ObsPlus will go through and set the resource_ids to point to the correct objects, and set all the preferred_{whatever} to the last element in the {whatever}s list (for whatever in ['magnitude', 'origin', 'focal_mechanism']).

In [None]:
import obspy
import obspy.core.event as ev

import obsplus

# create catalog 1
def create_cat1():
    """ a catalog with an arrival that doesn't refer to any pick """
    time = obspy.UTCDateTime('2017-09-22T08:35:00')
    wid = ev.WaveformStreamID(network_code='UU', station_code='TMU', 
                              location_code='', channel_code='HHZ')
    pick = ev.Pick(time=time, phase_hint='P', waveform_id=wid)
    arrival = ev.Arrival(pick_id=pick.resource_id, waveform_id=wid)
    origin = ev.Origin(time=time, arrivals=[arrival], latitude=45.5,
                       longitude=-111.1)
    description = ev.EventDescription(create_cat1.__doc__)
    event = ev.Event(origins=[origin], picks=[pick], 
                     event_descriptions=[description])
    cat = ev.Catalog(events=[event])
    # create a copy of the catalog. In older versions this would screw up
    # the resource ids, but the issue seems to be fixed now.
    cat.copy()
    return cat


cat = create_cat1() 
event = cat[0]

In [None]:
arrival = event.origins[-1].arrivals[-1]
pick = event.picks[-1]

## Validate
We can fix these two problems in place with the validate_catalog function

In [None]:
obsplus.validate_catalog(cat)

In [None]:
print(event.preferred_origin())
arrival = event.origins[0].arrivals[0]
# now we will get the correct pick through the arrival object, even on older versions of obspy
print(arrival.pick_id.get_referred_object())

## Fail fast
For issues that obsplus doesn't know how to fix, an `AssertionError` will be raised. If you are generating or downloading catalogs it may be useful to run them through the validation function right away so that you know there is an issue before trying to perform any meaningful analysis.

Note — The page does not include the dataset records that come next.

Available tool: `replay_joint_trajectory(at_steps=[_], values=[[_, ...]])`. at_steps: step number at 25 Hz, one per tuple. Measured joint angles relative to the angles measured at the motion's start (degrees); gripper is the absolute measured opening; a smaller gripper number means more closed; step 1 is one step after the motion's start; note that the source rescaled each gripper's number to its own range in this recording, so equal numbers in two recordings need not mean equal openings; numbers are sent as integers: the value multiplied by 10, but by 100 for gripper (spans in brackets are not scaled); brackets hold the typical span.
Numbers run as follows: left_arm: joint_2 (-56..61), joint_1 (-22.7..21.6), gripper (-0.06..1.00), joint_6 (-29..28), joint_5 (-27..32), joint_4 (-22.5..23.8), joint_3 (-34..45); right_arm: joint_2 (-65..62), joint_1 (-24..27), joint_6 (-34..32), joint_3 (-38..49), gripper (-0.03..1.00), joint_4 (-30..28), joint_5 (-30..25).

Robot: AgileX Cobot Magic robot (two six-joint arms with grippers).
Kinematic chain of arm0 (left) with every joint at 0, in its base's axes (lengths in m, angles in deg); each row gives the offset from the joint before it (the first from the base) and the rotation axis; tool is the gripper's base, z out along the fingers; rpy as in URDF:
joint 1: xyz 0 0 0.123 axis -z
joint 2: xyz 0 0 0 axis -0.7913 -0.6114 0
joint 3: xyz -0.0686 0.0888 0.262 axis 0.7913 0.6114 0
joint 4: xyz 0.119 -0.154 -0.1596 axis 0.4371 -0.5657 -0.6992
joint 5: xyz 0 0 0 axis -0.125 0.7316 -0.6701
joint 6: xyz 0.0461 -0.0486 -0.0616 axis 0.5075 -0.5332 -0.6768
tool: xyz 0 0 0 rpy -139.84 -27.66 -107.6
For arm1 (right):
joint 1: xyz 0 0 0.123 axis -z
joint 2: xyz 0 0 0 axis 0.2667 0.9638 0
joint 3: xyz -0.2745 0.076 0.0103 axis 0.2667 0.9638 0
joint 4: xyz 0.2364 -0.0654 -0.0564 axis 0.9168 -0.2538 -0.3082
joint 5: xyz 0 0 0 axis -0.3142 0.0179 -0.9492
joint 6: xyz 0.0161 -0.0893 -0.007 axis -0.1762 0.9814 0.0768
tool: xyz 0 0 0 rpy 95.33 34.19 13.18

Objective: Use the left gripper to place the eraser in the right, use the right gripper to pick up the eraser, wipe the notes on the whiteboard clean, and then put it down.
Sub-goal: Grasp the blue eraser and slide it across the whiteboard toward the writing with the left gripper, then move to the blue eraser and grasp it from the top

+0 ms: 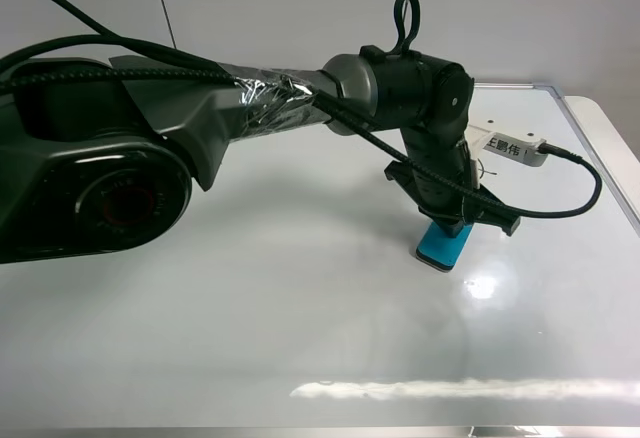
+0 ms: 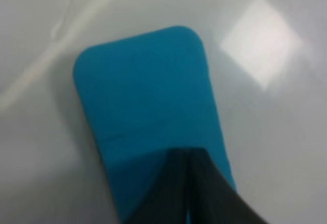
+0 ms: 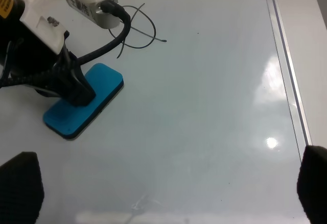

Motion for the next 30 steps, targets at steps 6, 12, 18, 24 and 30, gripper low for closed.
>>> replay_joint_trajectory(at_steps=[6, 12, 18, 24, 30], values=[[-18, 1, 0, 0, 118, 20, -83, 0, 0, 0, 0, 100, 0, 0], [-18, 1, 6, -15, 182, 40, -218, 0, 0, 0, 0, 100, 0, 0], [-6, 1, 65, -22, 188, 61, -276, 0, 0, 0, 0, 100, 0, 0], [-4, 1, 98, -19, 191, 63, -276, 0, 0, 0, 0, 100, 0, 0], [5, -1, 100, -7, 195, 55, -276, 0, 0, 0, 0, 100, 0, 0]])
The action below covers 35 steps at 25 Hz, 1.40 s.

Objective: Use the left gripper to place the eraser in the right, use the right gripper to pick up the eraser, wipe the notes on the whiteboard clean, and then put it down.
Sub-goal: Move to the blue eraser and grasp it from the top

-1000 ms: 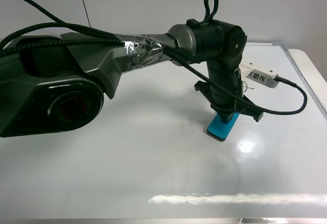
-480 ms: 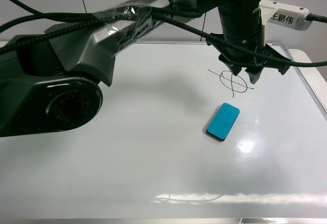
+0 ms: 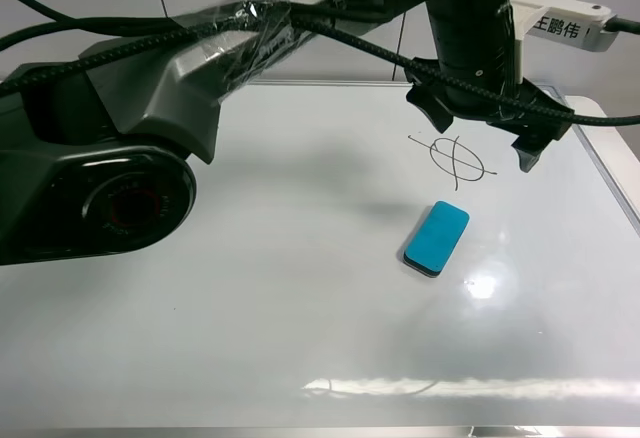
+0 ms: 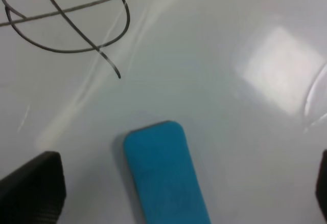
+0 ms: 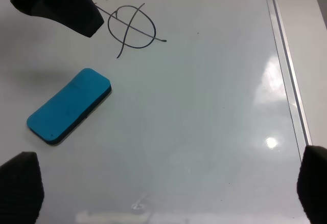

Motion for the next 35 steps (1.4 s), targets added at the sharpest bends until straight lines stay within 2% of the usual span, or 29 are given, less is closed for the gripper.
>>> replay_joint_trajectory(at_steps=[3, 8, 18, 21, 25, 31, 33, 35], values=[[12, -5, 100, 8, 2, -1, 0, 0, 0, 0, 0, 100, 0, 0], [64, -42, 100, 33, 3, 0, 0, 0, 0, 0, 0, 100, 0, 0], [190, -178, 100, 37, 3, 3, 0, 0, 0, 0, 0, 100, 0, 0], [241, -237, 100, 38, 3, 0, 12, 0, 0, 0, 0, 100, 0, 0], [332, -333, 100, 38, 2, -32, 88, 0, 0, 0, 0, 100, 0, 0], [502, -498, 100, 44, 2, -95, 282, 0, 0, 0, 0, 100, 0, 0], [565, -553, 100, 45, 2, -102, 344, 0, 0, 0, 0, 100, 0, 0], [624, -589, 100, 46, 2, -99, 415, 0, 0, 0, 0, 100, 0, 0]])
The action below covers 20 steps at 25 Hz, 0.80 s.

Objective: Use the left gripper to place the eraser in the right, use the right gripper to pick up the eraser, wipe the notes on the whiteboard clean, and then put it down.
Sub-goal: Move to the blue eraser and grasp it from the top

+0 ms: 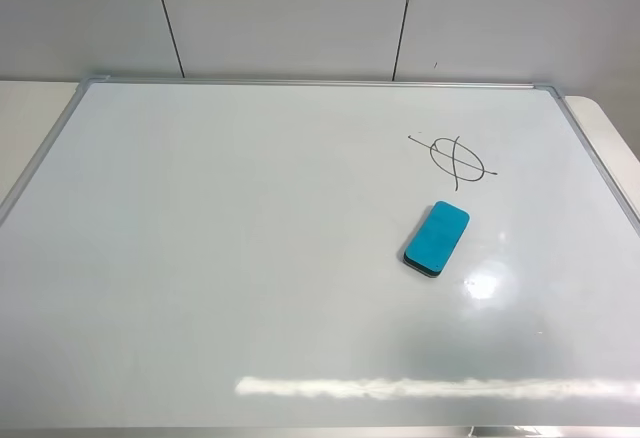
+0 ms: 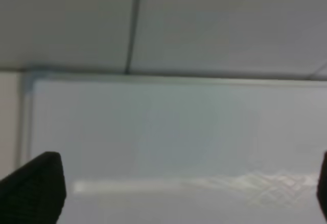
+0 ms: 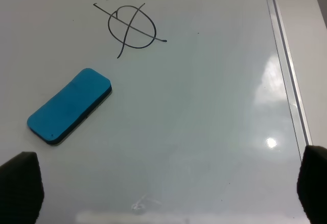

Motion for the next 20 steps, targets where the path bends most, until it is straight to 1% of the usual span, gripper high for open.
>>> replay_joint_trajectory(at_steps=[2, 5, 7, 9, 13, 15, 18, 20], values=[[64, -14, 100, 6, 0, 15, 68, 0, 0, 0, 0, 100, 0, 0], [151, -15, 100, 11, -1, 38, 156, 0, 0, 0, 0, 100, 0, 0], [222, -15, 100, 15, -18, 51, 221, 0, 0, 0, 0, 100, 0, 0], [297, -15, 100, 15, -35, 63, 270, 0, 0, 0, 0, 100, 0, 0], [438, -15, 100, 15, -61, 100, 342, 0, 0, 0, 0, 100, 0, 0], [512, -15, 100, 15, -65, 129, 370, 0, 0, 0, 0, 100, 0, 0], [606, -15, 100, 15, -61, 173, 408, 0, 0, 0, 0, 100, 0, 0], [661, -15, 100, 15, -42, 191, 435, 0, 0, 0, 0, 100, 0, 0]])
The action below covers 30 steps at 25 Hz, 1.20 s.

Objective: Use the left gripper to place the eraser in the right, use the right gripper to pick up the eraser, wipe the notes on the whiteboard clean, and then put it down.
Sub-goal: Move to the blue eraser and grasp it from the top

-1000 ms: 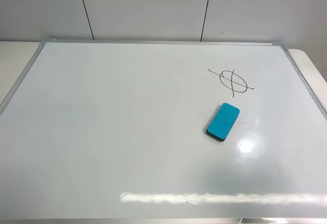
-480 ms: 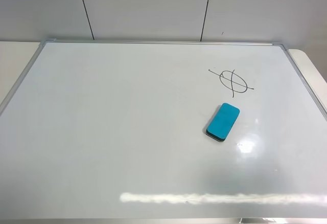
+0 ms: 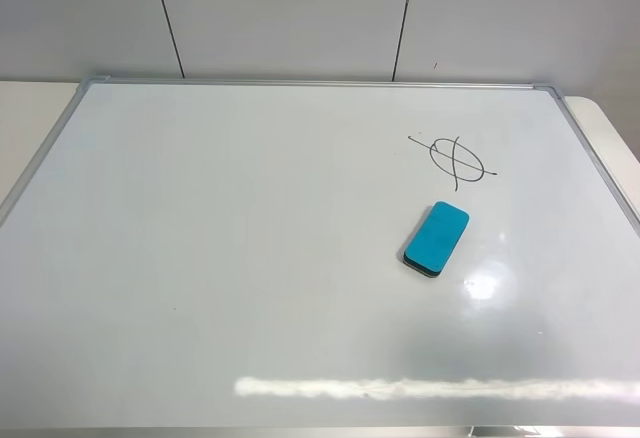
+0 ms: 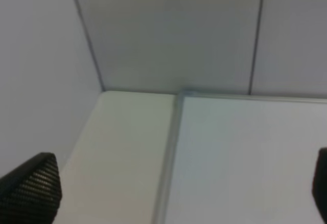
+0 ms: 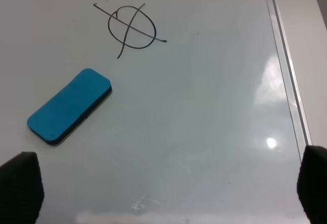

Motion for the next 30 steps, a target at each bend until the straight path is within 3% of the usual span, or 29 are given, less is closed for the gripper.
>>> replay_joint_trajectory(at_steps=[3, 12, 23, 30], values=[[72, 0, 100, 0, 35, 10, 50, 0, 0, 0, 0, 100, 0, 0], [169, 19, 100, -12, 16, -3, 287, 0, 0, 0, 0, 100, 0, 0], [169, 76, 100, -15, -5, -28, 341, 0, 0, 0, 0, 100, 4, 0], [169, 81, 100, -15, -13, -26, 342, 0, 0, 0, 0, 100, 4, 0]])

For example, if we had an arrival that didn't refer to any known pick this could be a quality issue that you might like to know about.

In [None]:
# create a problem with the catalog
old_pick_id = cat[0].origins[0].arrivals[0].pick_id
cat[0].origins[0].arrivals[0].pick_id = None

try:
    obsplus.validate_catalog(cat)
except AssertionError as e:
    print('something is wrong with this catalog')

# undo the problem
cat[0].origins[0].arrivals[0].pick_id = old_pick_id

## Adding custom validators
See the [section on validators](validators.ipynb) to learn how to create your own validators. If you simply want to use a subset of ObsPlus' validators that can be do like so: 

In [None]:
# import the validators that are desired
import obspy.core.event as ev
from obsplus.validate import validator, validate
from obsplus.events.validate import (
    attach_all_resource_ids, 
    check_arrivals_pick_id,
    check_duplicate_picks,
)
# create new validator namespace
namespace = '_new_test'
validator(namespace, ev.Event)(attach_all_resource_ids)
validator(namespace, ev.Event)(check_arrivals_pick_id)
validator(namespace, ev.Event)(check_duplicate_picks)

# run the new validator
validate(cat, namespace)